WHAT TO WORK ON: Only the lines from the start of the entries up to and including the line with "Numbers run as" should be written out, exactly as they stand.

START LISTED RECORDS

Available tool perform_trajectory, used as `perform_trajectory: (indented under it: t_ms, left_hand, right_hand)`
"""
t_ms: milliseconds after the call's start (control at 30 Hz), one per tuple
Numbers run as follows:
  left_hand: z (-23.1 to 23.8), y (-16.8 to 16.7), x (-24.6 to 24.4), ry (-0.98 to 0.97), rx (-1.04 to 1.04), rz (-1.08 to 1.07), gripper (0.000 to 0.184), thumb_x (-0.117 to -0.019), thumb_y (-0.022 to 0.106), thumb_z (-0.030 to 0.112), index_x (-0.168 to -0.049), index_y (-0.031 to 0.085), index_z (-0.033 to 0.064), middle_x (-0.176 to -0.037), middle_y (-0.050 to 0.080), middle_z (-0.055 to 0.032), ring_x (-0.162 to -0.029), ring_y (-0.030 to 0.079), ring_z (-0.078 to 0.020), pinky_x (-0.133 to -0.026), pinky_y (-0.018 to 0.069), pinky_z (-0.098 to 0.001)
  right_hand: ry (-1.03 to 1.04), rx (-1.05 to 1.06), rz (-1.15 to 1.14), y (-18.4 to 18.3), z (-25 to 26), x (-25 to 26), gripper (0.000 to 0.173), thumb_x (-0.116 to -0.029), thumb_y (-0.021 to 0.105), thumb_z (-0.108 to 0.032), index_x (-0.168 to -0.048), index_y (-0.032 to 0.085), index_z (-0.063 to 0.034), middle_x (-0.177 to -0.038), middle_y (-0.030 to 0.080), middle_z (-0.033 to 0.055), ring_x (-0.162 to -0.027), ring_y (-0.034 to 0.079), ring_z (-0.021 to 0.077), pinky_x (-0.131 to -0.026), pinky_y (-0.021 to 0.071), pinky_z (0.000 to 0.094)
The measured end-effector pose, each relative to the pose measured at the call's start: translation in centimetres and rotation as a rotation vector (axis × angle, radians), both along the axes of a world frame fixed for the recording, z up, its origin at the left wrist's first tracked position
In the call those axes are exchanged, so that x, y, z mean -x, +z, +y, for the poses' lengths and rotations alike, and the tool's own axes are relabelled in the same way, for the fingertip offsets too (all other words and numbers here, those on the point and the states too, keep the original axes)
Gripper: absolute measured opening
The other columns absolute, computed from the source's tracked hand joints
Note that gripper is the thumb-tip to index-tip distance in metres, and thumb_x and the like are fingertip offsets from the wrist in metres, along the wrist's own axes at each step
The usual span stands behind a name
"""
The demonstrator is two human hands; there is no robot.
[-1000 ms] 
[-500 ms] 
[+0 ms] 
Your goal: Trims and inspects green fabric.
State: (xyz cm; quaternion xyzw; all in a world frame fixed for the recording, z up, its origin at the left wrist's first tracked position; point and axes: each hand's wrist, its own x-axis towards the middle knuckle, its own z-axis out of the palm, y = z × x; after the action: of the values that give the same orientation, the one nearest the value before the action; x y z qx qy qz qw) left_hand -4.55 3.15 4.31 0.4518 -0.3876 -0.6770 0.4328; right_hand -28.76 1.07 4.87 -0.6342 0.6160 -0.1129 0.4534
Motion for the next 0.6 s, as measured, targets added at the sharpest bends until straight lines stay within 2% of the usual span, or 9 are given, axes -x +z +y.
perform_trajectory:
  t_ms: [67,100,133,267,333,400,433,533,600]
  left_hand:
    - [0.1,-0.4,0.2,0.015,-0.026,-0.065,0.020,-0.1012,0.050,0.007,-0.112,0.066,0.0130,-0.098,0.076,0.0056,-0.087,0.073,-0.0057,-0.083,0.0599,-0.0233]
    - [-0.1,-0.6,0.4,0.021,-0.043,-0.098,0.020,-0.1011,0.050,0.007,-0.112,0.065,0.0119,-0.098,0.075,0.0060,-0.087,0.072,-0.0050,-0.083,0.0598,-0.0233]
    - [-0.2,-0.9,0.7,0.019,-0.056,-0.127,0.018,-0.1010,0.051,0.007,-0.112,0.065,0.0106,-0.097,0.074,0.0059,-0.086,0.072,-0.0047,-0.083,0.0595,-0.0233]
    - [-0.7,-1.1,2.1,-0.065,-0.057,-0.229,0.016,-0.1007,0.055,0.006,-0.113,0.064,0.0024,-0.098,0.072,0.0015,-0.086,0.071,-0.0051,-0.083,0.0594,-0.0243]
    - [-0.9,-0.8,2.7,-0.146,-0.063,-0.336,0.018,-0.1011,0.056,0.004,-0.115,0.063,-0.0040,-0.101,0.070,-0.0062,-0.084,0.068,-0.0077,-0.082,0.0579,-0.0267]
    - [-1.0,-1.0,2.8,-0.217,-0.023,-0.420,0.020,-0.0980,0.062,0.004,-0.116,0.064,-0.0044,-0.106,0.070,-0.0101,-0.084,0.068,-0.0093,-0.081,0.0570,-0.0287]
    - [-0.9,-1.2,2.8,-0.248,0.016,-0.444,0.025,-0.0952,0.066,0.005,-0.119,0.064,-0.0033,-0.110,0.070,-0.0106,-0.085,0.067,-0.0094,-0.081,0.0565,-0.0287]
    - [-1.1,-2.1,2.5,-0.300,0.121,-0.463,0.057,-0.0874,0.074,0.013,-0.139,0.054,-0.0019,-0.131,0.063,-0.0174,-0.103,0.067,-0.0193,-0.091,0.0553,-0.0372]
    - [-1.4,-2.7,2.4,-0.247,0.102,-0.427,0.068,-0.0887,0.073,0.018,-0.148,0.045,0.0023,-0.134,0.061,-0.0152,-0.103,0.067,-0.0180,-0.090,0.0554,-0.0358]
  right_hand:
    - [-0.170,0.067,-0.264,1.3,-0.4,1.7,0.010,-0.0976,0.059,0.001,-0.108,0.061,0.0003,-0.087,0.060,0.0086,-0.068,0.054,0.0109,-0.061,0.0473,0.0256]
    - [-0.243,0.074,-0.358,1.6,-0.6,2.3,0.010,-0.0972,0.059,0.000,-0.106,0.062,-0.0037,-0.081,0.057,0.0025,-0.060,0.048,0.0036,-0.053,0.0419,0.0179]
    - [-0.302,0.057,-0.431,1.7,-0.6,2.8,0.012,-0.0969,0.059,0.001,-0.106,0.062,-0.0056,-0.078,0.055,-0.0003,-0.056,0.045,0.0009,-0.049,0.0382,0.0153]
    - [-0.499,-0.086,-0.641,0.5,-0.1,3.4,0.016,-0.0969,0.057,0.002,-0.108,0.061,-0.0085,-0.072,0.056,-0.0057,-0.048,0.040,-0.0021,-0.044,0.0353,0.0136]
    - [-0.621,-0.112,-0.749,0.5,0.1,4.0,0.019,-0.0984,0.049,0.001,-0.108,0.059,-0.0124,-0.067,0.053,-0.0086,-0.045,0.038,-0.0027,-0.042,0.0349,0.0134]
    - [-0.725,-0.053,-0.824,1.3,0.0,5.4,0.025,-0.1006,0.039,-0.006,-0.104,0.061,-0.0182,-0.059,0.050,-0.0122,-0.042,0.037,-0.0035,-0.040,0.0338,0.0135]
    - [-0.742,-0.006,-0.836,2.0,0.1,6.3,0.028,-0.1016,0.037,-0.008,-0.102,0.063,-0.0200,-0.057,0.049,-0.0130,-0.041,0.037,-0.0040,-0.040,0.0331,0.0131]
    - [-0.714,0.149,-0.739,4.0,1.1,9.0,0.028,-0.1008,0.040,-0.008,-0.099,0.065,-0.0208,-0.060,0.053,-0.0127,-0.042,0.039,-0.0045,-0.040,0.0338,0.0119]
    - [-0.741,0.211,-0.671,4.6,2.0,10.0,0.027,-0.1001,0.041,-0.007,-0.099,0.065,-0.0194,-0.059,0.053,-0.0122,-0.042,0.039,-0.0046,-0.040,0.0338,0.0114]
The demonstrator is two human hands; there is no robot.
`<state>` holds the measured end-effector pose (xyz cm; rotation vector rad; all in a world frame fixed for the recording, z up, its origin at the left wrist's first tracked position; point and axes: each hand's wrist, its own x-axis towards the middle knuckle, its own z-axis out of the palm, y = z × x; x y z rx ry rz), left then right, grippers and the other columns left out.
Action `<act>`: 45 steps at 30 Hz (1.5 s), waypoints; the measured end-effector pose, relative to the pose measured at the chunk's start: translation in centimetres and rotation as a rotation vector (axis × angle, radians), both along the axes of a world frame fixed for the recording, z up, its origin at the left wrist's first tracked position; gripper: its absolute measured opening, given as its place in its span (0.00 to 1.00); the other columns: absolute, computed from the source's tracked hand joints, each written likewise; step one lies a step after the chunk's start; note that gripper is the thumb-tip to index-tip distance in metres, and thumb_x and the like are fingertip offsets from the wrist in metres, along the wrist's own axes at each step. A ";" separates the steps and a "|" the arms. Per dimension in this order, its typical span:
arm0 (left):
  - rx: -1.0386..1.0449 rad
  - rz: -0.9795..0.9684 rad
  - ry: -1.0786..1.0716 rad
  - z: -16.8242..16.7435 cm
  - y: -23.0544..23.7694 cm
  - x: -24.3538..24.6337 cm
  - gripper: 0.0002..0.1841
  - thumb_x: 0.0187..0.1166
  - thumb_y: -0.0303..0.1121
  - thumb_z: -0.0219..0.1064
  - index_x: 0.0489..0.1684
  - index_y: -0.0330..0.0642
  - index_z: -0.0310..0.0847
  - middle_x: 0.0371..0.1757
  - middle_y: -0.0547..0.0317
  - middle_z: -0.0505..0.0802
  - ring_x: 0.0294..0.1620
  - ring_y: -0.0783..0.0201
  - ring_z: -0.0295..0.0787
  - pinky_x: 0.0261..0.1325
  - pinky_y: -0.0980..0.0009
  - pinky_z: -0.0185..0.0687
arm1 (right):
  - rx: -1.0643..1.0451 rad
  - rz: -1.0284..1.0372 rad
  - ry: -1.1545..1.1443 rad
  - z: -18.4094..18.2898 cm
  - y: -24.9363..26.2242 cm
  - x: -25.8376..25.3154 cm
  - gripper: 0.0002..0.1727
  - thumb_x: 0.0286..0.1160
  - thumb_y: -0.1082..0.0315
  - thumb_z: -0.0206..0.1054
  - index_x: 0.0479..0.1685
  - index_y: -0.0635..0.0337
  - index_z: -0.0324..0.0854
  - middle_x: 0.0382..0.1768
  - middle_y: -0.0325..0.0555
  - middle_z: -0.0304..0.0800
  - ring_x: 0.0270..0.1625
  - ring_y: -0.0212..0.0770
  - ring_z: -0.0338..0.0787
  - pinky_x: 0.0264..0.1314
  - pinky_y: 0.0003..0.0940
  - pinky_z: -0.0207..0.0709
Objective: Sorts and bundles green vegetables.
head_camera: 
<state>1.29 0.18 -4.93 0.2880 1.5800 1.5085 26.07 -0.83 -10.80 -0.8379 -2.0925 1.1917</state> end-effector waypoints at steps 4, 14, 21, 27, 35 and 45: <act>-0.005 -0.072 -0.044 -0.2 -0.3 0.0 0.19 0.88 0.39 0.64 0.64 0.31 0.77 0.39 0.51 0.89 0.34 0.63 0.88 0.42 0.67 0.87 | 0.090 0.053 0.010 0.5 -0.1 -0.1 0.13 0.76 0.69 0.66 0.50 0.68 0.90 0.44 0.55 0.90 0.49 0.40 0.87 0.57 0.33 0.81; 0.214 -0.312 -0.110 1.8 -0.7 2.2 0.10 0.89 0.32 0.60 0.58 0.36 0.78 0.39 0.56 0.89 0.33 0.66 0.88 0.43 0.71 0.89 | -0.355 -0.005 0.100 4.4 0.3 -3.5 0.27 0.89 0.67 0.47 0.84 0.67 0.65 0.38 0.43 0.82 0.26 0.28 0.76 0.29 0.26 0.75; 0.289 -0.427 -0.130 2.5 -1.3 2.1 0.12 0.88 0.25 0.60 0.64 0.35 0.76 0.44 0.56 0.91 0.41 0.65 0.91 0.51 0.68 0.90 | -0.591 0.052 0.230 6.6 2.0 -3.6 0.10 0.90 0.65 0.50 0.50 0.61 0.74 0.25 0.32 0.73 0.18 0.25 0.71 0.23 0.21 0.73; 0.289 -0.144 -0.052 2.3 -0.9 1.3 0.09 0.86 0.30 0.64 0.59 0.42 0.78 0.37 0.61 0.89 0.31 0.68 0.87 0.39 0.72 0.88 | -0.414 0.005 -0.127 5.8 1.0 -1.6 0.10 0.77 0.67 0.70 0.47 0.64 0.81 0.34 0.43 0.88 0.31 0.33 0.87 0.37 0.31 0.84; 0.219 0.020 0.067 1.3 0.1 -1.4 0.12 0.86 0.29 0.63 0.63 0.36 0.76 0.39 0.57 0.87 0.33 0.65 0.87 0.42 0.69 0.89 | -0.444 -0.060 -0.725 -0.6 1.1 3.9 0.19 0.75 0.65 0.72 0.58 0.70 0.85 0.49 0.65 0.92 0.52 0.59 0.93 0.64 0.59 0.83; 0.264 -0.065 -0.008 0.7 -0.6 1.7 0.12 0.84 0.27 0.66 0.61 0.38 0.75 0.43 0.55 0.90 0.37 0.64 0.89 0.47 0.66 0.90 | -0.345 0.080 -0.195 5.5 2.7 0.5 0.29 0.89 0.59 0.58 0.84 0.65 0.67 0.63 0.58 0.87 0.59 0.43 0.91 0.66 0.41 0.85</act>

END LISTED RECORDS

FINAL ANSWER:
Available tool perform_trajectory, used as `perform_trajectory: (indented under it: t_ms, left_hand, right_hand)`
"""
t_ms: milliseconds after the call's start (control at 30 Hz), one per tuple
Numbers run as follows:

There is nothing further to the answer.